→ WHAT THE TASK REQUIRES
Reprint all records below exactly. No images.

[Start of Attachment]

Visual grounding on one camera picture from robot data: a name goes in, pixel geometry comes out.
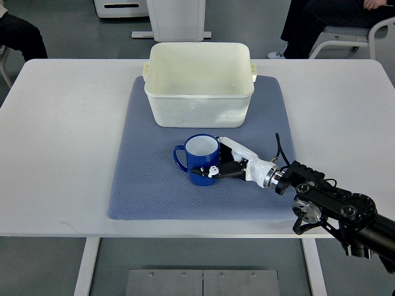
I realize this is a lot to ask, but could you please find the white chair right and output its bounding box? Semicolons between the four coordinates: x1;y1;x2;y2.
309;17;394;60

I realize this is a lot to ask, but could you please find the white appliance with slot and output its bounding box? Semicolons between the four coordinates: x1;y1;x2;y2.
93;0;149;19

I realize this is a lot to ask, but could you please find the cream plastic box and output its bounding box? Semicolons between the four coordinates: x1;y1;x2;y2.
143;42;257;128

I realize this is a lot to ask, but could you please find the blue textured mat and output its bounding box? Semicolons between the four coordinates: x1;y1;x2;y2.
107;76;296;220

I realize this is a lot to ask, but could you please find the seated person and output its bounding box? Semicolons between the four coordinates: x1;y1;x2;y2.
268;0;394;59
1;1;48;62

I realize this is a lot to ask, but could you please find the seated person right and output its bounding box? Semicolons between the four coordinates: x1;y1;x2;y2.
268;0;394;59

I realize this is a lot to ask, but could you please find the metal floor plate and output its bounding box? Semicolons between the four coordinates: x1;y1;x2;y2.
126;269;280;295

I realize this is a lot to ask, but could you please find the blue mug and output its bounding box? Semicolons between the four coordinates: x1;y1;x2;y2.
173;134;220;186

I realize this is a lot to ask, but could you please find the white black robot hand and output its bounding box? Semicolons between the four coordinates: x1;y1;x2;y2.
191;137;283;188

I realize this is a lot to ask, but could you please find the seated person left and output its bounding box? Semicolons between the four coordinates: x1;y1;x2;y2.
1;1;48;62

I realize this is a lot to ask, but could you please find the white machine base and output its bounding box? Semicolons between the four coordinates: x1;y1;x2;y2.
131;0;212;42

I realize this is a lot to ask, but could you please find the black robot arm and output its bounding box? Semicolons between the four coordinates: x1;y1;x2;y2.
270;161;394;274

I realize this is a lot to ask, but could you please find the white table frame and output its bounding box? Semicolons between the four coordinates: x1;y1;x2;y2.
73;237;327;295

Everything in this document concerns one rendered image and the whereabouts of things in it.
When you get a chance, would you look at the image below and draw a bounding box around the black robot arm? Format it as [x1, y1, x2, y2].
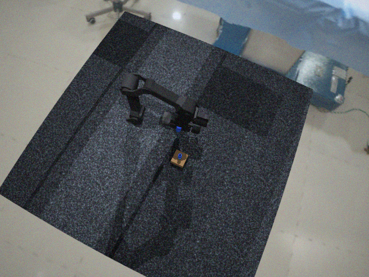
[119, 73, 210, 127]

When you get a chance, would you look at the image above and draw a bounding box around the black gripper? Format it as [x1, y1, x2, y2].
[161, 111, 201, 134]

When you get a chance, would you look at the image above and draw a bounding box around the tan rectangular block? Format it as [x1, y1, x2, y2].
[171, 150, 188, 168]

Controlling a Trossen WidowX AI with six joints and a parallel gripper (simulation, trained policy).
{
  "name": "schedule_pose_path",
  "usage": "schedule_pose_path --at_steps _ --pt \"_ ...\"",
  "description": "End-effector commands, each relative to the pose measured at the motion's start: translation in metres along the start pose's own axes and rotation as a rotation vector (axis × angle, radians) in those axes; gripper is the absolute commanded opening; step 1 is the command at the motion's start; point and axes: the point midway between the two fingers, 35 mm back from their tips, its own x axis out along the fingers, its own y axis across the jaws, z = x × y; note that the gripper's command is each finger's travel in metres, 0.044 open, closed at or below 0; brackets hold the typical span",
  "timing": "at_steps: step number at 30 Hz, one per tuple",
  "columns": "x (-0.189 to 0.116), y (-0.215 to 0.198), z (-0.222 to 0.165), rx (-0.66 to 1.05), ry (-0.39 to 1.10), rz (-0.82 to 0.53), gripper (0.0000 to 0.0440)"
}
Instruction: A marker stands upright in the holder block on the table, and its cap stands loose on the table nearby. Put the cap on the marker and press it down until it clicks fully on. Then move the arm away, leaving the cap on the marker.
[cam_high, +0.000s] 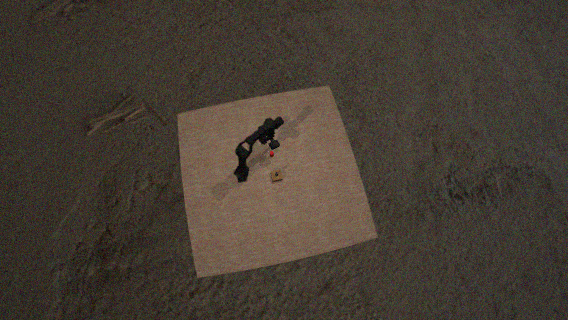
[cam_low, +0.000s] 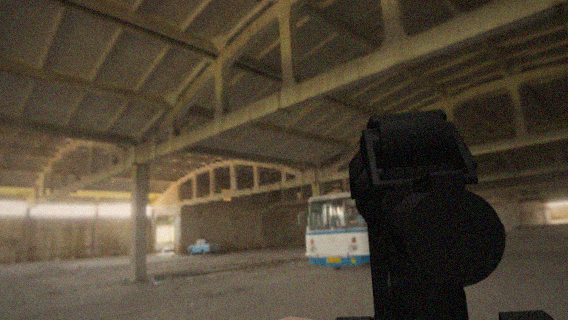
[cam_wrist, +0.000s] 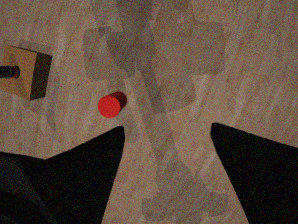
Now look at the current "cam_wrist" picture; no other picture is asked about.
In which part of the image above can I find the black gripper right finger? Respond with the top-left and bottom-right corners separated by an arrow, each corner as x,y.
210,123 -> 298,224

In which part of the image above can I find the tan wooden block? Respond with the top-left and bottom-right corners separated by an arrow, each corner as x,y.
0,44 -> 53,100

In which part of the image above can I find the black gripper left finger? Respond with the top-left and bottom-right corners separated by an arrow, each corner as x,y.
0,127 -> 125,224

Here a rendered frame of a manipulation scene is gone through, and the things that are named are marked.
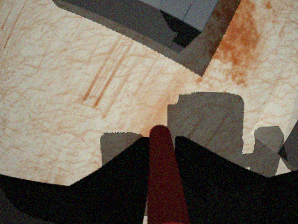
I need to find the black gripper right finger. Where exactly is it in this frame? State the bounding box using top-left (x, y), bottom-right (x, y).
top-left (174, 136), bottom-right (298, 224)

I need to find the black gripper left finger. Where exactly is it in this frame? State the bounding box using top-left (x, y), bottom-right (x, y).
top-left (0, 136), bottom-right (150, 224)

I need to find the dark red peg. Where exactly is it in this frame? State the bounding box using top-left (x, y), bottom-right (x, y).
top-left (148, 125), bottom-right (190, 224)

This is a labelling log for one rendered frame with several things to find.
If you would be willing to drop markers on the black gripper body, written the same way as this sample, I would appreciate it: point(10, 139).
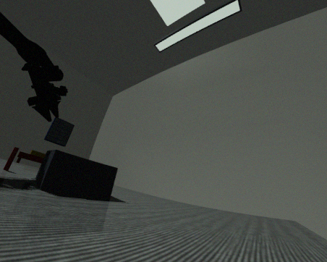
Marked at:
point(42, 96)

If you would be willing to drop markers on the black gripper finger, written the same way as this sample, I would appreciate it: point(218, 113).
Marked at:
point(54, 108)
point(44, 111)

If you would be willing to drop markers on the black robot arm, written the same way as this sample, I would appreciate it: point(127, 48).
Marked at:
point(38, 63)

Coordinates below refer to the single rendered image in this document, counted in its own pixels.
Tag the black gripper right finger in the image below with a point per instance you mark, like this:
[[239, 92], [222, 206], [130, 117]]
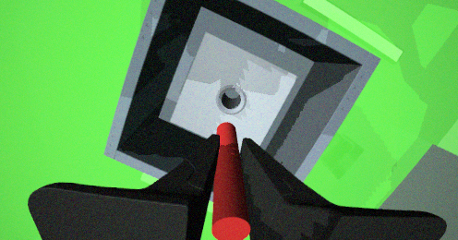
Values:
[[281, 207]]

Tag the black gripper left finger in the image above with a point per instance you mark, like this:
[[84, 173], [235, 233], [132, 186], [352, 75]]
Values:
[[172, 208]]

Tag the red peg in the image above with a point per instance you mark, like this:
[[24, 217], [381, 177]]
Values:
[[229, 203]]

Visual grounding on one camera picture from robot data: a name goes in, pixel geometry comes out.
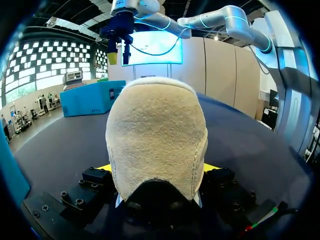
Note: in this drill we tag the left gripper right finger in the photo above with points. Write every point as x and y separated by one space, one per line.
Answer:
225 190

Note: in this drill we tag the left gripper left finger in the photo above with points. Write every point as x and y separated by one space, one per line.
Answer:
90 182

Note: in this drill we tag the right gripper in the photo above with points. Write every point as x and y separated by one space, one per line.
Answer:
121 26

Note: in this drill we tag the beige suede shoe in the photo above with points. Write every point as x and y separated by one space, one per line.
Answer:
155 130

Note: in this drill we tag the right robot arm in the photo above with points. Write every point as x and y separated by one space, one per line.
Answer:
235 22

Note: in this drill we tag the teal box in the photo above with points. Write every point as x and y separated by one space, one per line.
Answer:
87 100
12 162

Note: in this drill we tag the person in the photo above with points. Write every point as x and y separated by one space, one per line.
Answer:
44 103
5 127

[End of Attachment]

→ YOUR RESPONSE
Visual grounding on one camera picture from robot data: a name goes in, pixel geometry comes out.
I realize this is a lot to ask, but could you please find the white chair right and output its bounding box? Semicolons between the four coordinates: x1;y1;x2;y2.
309;17;394;60

I realize this is a lot to ask, but could you please find the white appliance with slot and output its bounding box? Semicolons between the four coordinates: x1;y1;x2;y2.
93;0;149;19

I realize this is a lot to ask, but could you please find the cream plastic box and output its bounding box? Semicolons between the four coordinates: x1;y1;x2;y2.
143;42;257;128

I realize this is a lot to ask, but could you please find the blue textured mat and output its bounding box? Semicolons between the four coordinates: x1;y1;x2;y2.
107;76;296;220

I realize this is a lot to ask, but could you please find the seated person and output its bounding box? Semicolons between the four coordinates: x1;y1;x2;y2.
268;0;394;59
1;1;48;62

I realize this is a lot to ask, but could you please find the seated person right and output its bounding box? Semicolons between the four coordinates: x1;y1;x2;y2.
268;0;394;59

I realize this is a lot to ask, but could you please find the metal floor plate and output its bounding box? Semicolons between the four coordinates: x1;y1;x2;y2.
126;269;280;295

I realize this is a lot to ask, but could you please find the blue mug and output its bounding box? Semicolons between the four coordinates: x1;y1;x2;y2.
173;134;220;186

I realize this is a lot to ask, but could you please find the white black robot hand and output its bounding box? Semicolons between the four coordinates: x1;y1;x2;y2.
191;137;283;188

I realize this is a lot to ask, but could you please find the seated person left and output its bounding box? Semicolons between the four coordinates: x1;y1;x2;y2.
1;1;48;62

I realize this is a lot to ask, but could you please find the white machine base and output its bounding box? Semicolons between the four coordinates: x1;y1;x2;y2.
131;0;212;42

I realize this is a lot to ask, but could you please find the black robot arm and output its bounding box? Semicolons between the four coordinates: x1;y1;x2;y2.
270;161;394;274

I realize this is a lot to ask, but could you please find the white table frame and output its bounding box? Semicolons between the four coordinates: x1;y1;x2;y2.
73;237;327;295

Everything in this document concerns one rendered image and the whereabouts of things in it.
When you get a chance, would you look at the image below and draw a bounding box around the black robot arm? Format it as [x1, y1, x2, y2].
[119, 73, 210, 127]

When you get a chance, would you look at the image above and draw a bounding box around the black gripper? Format it as [x1, y1, x2, y2].
[161, 111, 201, 134]

When you get a chance, would you look at the image above and draw a bounding box around the tan rectangular block? Format it as [x1, y1, x2, y2].
[171, 150, 188, 168]

Controlling a Trossen WidowX AI with six joints and a parallel gripper (simulation, trained policy).
{
  "name": "schedule_pose_path",
  "usage": "schedule_pose_path --at_steps _ --pt \"_ ...\"",
  "description": "End-effector commands, each relative to the pose measured at the motion's start: translation in metres along the start pose's own axes and rotation as a rotation vector (axis × angle, radians) in those axes; gripper is the absolute commanded opening; step 1 is the command at the motion's start; point and axes: the point midway between the two fingers, 35 mm back from their tips, its own x axis out along the fingers, its own y axis across the jaws, z = x × y; note that the gripper's command is each finger's travel in metres, 0.044 open, closed at or below 0; brackets hold the typical span",
  "timing": "at_steps: step number at 30 Hz, one per tuple",
  "columns": "x (-0.189 to 0.116), y (-0.215 to 0.198), z (-0.222 to 0.165), rx (-0.66 to 1.05), ry (-0.39 to 1.10), rz (-0.82 to 0.53), gripper (0.0000 to 0.0440)"
}
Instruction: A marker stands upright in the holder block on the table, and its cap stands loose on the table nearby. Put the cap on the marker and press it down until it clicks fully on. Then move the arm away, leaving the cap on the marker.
[cam_high, +0.000s] 
[cam_low, +0.000s] 
[cam_wrist, +0.000s] 
Now look at the current "cam_wrist" picture; no other picture is asked about.
In which part of the image above can I find the black gripper right finger? Respond with the top-left and bottom-right corners separated by an arrow, each corner as x,y.
210,123 -> 298,224

In which part of the image above can I find the tan wooden block? Respond with the top-left and bottom-right corners separated by an arrow, each corner as x,y.
0,44 -> 53,100

In which part of the image above can I find the black gripper left finger? Respond with the top-left and bottom-right corners separated by an arrow, each corner as x,y.
0,127 -> 125,224

Here a rendered frame of a manipulation scene is gone through, and the things that are named are marked.
I need to find the black gripper right finger. Where exactly is it in this frame? State the bounding box using top-left (x, y), bottom-right (x, y).
top-left (174, 136), bottom-right (298, 224)

I need to find the black gripper left finger. Where exactly is it in this frame? State the bounding box using top-left (x, y), bottom-right (x, y).
top-left (0, 136), bottom-right (150, 224)

I need to find the dark red peg. Where exactly is it in this frame? State the bounding box using top-left (x, y), bottom-right (x, y).
top-left (148, 125), bottom-right (190, 224)

This is a labelling log for one rendered frame with several things to find.
If you would be willing to drop markers on the black gripper body, written the same way as this sample, I would appreciate it: point(10, 139).
Marked at:
point(42, 96)

If you would be willing to drop markers on the black gripper finger, written the same way as this sample, I would appreciate it: point(218, 113).
Marked at:
point(54, 108)
point(44, 111)

If you would be willing to drop markers on the black robot arm, written the same way as this sample, I would appreciate it: point(127, 48).
Marked at:
point(38, 63)

Coordinates below refer to the single rendered image in this document, counted in its own pixels.
Tag the black gripper right finger in the image below with a point per instance you mark, like this:
[[239, 92], [222, 206], [130, 117]]
Values:
[[281, 207]]

Tag the black gripper left finger in the image above with a point per instance you mark, like this:
[[84, 173], [235, 233], [132, 186], [352, 75]]
Values:
[[172, 208]]

Tag the red peg in the image above with a point per instance you mark, like this:
[[24, 217], [381, 177]]
Values:
[[229, 203]]

Visual grounding on one camera picture from robot data: a name goes in, pixel geometry comes out.
Note: in this drill we tag the left gripper right finger in the photo above with points. Write every point as x and y separated by one space, one per line.
Answer:
225 190

Note: in this drill we tag the left gripper left finger in the photo above with points. Write every point as x and y separated by one space, one per line.
Answer:
90 182

Note: in this drill we tag the right gripper in the photo above with points. Write every point as x and y separated by one space, one per line.
Answer:
121 26

Note: in this drill we tag the beige suede shoe in the photo above with points. Write every point as x and y separated by one space, one per line.
Answer:
155 130

Note: in this drill we tag the right robot arm in the photo above with points. Write every point as x and y separated by one space, one per line.
Answer:
235 22

Note: in this drill we tag the teal box in the photo above with points. Write every point as x and y separated by one space, one per line.
Answer:
87 100
12 162

Note: in this drill we tag the person in the photo above with points. Write every point as x and y separated by one space, one per line.
Answer:
44 103
5 127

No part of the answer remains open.